Service degradation (SFO1)

This report details the incident that occurred on December 28, 2017, impacting the availability of the ZEIT APIs, Docker and npm deployments in the sfo1 datacenter.

Our clusters run a critical consensus database that is in charge of IP allocations for networking, scaling and compute resource management.

The purpose of this database is for all the nodes in the network to have a single consistent view of the state and configuration of the cluster.

These are very carefully and rigourously monitored. Due to how important they are to the operation of our services, any alert originating from these and associated services are routinely given the highest priority.

Alerts for a variety of different operational measurements (CPU usage, load averages, memory, IOPS, etc) were configured. Many of them started to show rapid changes for the services mentioned above.

One of our site-reliability engineers on duty noticed and acted on them immediately. Due to the initial concern over potential instability, he proceeded to throttle new deployments.

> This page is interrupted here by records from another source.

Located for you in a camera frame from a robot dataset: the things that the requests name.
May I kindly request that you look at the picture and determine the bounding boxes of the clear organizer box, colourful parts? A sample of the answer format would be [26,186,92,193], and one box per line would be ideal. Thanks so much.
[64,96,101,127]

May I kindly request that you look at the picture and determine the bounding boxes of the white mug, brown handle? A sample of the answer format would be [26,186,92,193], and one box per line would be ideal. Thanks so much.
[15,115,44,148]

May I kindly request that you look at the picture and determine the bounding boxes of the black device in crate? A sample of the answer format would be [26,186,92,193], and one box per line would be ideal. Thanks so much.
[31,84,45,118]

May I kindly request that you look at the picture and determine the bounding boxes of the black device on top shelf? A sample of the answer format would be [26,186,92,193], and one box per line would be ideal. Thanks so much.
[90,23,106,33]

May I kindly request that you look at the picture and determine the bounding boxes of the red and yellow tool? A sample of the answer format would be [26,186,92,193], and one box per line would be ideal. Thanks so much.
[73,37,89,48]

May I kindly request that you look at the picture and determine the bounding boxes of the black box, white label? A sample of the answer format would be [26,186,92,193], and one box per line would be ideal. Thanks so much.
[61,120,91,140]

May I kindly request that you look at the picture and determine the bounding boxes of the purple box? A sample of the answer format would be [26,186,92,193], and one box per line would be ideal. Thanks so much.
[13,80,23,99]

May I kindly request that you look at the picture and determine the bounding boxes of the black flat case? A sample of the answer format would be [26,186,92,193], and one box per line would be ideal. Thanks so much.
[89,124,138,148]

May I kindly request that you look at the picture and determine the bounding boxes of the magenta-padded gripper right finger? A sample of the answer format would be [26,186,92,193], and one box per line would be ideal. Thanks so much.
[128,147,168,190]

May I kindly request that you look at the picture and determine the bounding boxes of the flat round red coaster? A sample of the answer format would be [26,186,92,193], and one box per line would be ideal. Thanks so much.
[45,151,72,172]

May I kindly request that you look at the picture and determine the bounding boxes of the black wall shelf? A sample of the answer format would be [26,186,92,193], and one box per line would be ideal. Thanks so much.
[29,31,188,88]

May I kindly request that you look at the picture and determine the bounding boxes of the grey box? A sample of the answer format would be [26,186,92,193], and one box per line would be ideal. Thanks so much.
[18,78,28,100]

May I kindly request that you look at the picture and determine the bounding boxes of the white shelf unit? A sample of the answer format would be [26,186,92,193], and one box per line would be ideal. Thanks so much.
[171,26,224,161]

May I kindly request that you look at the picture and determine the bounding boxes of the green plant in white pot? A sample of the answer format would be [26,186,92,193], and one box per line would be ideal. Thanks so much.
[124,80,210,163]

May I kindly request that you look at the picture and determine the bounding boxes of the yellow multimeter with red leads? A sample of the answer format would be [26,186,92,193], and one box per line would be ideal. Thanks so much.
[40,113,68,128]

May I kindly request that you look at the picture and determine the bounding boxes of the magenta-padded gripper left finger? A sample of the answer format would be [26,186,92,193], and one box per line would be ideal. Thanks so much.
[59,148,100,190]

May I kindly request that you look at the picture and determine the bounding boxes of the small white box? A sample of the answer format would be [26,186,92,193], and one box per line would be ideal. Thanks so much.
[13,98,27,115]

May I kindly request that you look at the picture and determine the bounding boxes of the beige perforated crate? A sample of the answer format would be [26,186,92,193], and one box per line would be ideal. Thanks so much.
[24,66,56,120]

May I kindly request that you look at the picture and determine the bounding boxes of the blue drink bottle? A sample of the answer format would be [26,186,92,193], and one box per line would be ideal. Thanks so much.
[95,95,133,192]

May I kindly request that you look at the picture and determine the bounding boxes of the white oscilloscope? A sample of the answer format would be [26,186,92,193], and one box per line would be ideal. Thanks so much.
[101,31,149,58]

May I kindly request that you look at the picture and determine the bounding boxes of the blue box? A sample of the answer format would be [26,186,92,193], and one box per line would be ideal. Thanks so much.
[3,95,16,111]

Over the past few months especially, we have been experiencing very fast growth, which has naturally led to the database in question to growing very quickly.

Every time a new deployment is initiated or scaled, this incurs an additional memory, storage and compute demands on these critical consensus systems.

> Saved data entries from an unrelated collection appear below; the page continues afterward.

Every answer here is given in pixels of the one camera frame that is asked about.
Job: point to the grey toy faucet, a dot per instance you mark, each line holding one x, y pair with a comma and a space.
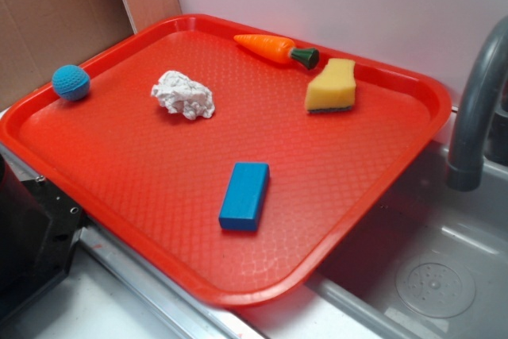
480, 128

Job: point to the grey toy sink basin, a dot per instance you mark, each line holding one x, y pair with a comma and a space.
424, 262

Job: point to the yellow sponge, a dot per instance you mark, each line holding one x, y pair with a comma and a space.
333, 89

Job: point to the red plastic tray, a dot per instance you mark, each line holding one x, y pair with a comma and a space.
157, 180

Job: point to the orange toy carrot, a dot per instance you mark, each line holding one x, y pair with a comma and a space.
281, 50

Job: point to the blue dimpled ball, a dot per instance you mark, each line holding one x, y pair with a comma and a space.
71, 83

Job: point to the brown cardboard panel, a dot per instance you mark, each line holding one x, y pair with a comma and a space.
37, 36

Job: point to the crumpled white paper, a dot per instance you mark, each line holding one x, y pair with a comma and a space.
179, 94

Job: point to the aluminium frame rail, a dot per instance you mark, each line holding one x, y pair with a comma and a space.
110, 293

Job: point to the blue wooden block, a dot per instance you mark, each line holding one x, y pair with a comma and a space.
243, 202

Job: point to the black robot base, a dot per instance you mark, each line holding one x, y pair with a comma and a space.
40, 226

When we observed increased loads in critical components of our systems in the past, our typical solution has been to expand our capacity. In most cases, that would help nearly immediately and we would continue to accept new deployments with no hiccups.

As a precuation, as soon as we detected elevated error rates and a slowdown in the time to deployment start we took our normal set of actions and began to expand capacity.

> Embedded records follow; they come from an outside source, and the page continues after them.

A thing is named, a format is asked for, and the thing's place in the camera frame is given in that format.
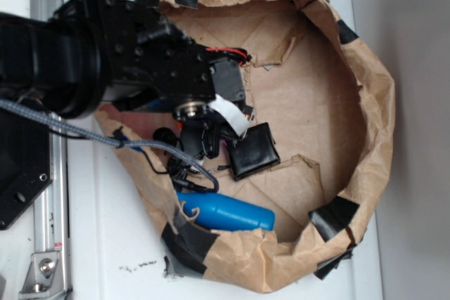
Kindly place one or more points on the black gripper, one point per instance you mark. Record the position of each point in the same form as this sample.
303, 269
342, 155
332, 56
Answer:
200, 85

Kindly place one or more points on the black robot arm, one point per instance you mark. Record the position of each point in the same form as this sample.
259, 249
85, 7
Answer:
125, 54

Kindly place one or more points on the black square pouch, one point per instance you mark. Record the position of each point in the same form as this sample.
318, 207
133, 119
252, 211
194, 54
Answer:
255, 153

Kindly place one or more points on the brown paper bag bin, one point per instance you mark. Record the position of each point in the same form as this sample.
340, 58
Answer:
330, 105

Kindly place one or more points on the blue plastic bottle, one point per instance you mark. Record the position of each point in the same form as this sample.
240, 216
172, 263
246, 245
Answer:
220, 212

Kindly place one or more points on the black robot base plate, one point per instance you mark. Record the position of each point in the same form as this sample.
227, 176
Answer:
25, 165

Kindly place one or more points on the aluminium extrusion rail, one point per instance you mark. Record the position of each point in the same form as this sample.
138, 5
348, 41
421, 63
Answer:
51, 215

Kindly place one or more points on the metal corner bracket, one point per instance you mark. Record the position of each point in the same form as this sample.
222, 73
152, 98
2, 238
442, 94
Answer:
44, 278

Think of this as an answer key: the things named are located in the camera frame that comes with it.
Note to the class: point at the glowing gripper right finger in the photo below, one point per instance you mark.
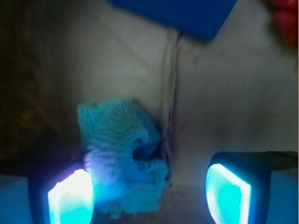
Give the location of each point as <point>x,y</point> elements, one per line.
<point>253,187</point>

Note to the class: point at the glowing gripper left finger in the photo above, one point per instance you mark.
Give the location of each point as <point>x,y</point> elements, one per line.
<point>61,194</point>

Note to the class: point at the light blue terry cloth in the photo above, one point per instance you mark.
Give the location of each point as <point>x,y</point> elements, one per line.
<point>121,146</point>

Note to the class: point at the red crumpled cloth ball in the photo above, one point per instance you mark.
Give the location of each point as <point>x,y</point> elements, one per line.
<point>285,17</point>

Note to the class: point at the brown paper bag tray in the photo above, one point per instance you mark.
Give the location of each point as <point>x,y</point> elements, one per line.
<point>238,92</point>

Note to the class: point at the blue rectangular block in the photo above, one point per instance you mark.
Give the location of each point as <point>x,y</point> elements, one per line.
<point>201,19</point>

This action was supported by the observation that when the incident began, we were operating a number of deployments that were at an all-time-high, based on our metrics.

We therefore continued our process to make sure the capacity was met and the cluster stable.

Additionally, we started tuning different garbage collection processes to execute more eagerly. This was intended to produce further relief to the affected nodes.

Throughout this entire process, availability was seriously hampered:

  • Most of the proxies were losing networking intermittently, leading to episodes of ephemeral availability
  • The new nodes would be registered and yet later unregistered, and all of the states inside the cluster were frequently getting out of sync

Unfortunately, we realized that our initial measures to try to reduce scheduling contention had had a negative and counter-productive effect.

They had increased the load on the main databases to the point where quorums were hard to reach, node deaths were frequent and load would continue to pile up.

After several failed attempts to add capacity that would give us relief from the added load, we decided to expand the available hardware resources of the databases themselves.

Unfortunately, even though this was a fairly quick process, the cluster had been left in a state where full recovery took a few extra hours to complete. In particular, networking complications persisted until we were able to restart many of the instances that hold our deployments.

Before the publication of this report, we wanted to ensure that the measures necessary to prevent such a critical cluster failure were systematically prevented in the future.

We are happy to communicate that this is already the case. In addition, we made resolve automatically to your nearest region and it is now capable of automatic failover.

Effective immediately, your requests to our APIs will exhibit lower latency. If API access is impacted in one region, it will simply be served by another one (like bru1).

These are our main takeaways from this incident:

  • While the analysis and recovery processes were ongoing, we didn't fail deployments over to our other clusters. This will be our main course of action moving forward, and we have already adapted our capacity plans to make sure another cluster can take 100% of the load of another one while recovery occurs.
  • Customers in the Brussels datacenter were not impacted, but this didn't result in a valid manual failover strategy for many of our customers for two reasons:
    • The bru1 dc is still not in General Availability.
    • API calls were also impacted, which is why we quickly moved to make multi-regional, as shared above, in preparation for the future.
    Consequently, opening Brussels to General Availability remains our main priority.
  • Based on customer feedback, our policy moving forward will be to provide detailed reports on incidents of significant impact. We have implemented the functionality to link to post-mortems, such as this one, on our status page.